> _What the task asks_
Filter out every line below that lacks "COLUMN", and copy the rest.

> _Available data_
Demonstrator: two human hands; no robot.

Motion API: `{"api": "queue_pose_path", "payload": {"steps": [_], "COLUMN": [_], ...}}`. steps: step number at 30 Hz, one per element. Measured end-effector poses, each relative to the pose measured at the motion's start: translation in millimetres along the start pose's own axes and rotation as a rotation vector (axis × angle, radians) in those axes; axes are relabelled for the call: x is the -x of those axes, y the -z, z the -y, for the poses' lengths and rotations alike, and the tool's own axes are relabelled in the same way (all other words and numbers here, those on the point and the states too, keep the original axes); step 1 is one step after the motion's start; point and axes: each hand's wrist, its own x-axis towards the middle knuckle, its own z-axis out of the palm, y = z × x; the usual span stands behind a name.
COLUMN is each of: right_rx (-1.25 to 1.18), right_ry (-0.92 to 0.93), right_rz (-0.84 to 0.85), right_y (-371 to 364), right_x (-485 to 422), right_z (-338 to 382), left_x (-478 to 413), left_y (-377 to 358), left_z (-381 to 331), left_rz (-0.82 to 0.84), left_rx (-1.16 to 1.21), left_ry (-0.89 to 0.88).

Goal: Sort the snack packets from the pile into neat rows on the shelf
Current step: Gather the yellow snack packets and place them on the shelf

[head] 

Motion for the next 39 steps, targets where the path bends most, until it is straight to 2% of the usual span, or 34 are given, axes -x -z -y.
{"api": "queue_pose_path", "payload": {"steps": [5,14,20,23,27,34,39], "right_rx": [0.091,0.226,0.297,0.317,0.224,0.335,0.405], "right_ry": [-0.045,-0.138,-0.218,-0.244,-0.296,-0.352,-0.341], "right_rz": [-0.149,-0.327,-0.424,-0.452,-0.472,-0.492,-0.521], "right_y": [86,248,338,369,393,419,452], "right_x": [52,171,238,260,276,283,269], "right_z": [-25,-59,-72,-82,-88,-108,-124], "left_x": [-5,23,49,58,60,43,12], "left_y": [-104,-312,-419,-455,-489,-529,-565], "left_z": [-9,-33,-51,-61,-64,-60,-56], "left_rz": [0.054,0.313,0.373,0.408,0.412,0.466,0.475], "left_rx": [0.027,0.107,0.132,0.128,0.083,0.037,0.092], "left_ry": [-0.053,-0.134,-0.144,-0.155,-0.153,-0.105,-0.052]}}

> _Solution_
Motion API: `{"api": "queue_pose_path", "payload": {"steps": [_], "COLUMN": [_], ...}}`. steps: step number at 30 Hz, one per element. Measured end-effector poses, each relative to the pose measured at the motion's start: translation in millimetres along the start pose's own axes and rotation as a rotation vector (axis × angle, radians) in those axes; axes are relabelled for the call: x is the -x of those axes, y the -z, z the -y, for the poses' lengths and rotations alike, and the tool's own axes are relabelled in the same way (all other words and numbers here, those on the point and the states too, keep the original axes); step 1 is one step after the motion's start; point and axes: each hand's wrist, its own x-axis towards the middle knuckle, its own z-axis out of the palm, y = z × x; the usual span stands behind a name.
COLUMN is each of: right_rx (-1.25 to 1.18), right_ry (-0.92 to 0.93), right_rz (-0.84 to 0.85), right_y (-371 to 364), right_x (-485 to 422), right_z (-338 to 382), left_x (-478 to 413), left_y (-377 to 358), left_z (-381 to 331), left_rz (-0.82 to 0.84), left_rx (-1.16 to 1.21), left_ry (-0.89 to 0.88).

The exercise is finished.